Task brief
Lines from the one with "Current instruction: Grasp" through the end of the listing below are to be retyped exactly.

Data
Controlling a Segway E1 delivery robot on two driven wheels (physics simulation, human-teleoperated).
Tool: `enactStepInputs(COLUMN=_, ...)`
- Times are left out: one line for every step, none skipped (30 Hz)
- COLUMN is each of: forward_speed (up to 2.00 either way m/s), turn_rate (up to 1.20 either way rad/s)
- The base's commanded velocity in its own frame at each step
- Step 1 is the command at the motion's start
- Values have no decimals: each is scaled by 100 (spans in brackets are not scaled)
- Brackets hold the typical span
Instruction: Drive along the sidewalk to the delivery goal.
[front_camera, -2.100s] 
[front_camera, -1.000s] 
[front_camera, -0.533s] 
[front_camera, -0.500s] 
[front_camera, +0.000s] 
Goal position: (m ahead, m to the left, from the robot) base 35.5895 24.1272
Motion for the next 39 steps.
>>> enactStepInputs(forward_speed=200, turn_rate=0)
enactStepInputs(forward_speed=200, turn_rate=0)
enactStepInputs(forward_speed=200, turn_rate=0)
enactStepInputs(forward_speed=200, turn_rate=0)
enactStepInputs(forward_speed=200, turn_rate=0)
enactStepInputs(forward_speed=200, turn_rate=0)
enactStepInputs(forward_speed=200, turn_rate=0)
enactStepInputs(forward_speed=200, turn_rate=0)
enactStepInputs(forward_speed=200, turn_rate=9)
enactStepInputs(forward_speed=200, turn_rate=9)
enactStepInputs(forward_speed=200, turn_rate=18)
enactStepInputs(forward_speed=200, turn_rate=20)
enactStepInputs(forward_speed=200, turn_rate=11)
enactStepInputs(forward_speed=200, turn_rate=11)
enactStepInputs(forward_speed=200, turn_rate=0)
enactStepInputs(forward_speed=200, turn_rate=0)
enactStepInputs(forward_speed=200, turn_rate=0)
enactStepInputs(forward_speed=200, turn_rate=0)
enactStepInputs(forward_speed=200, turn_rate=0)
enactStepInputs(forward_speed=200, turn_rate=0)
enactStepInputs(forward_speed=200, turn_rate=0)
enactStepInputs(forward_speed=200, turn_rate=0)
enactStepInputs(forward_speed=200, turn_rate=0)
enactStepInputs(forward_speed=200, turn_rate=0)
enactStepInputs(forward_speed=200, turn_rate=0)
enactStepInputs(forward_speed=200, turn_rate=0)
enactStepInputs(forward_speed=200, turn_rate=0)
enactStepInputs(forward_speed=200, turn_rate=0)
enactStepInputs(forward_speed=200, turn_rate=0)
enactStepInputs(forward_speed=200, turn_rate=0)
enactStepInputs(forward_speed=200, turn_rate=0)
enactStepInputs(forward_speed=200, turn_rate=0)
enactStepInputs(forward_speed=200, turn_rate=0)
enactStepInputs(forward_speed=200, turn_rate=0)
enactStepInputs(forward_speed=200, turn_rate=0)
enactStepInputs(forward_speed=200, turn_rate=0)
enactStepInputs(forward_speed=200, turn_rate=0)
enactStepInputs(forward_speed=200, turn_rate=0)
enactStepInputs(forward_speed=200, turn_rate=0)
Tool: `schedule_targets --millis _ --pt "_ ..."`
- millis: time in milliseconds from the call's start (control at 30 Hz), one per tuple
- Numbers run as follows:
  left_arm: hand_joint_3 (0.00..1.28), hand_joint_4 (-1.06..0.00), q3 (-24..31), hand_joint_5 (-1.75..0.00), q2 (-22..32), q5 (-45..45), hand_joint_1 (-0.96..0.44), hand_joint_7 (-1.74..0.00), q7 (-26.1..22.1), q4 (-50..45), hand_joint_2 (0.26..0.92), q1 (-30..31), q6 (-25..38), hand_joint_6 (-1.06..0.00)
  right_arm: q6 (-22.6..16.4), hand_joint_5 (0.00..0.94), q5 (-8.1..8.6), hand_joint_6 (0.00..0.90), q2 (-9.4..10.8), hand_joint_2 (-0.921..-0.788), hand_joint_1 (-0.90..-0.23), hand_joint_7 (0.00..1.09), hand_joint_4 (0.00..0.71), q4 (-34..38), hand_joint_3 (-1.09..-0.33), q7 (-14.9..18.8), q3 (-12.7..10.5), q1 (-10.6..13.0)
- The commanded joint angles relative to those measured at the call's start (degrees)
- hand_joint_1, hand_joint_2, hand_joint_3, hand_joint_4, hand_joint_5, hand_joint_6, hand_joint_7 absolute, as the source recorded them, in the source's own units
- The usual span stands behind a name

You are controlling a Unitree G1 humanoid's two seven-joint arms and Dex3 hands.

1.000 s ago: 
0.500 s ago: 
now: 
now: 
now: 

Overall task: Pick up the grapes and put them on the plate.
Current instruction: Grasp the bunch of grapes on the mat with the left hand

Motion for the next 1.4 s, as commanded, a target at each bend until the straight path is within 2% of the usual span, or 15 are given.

Exercise answer
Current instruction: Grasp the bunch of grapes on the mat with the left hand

Motion for the next 1.4 s, as commanded, a target at each bend until the straight path is within 2% of the usual span, or 15 are given.

A complete answer has now been given to the exercise.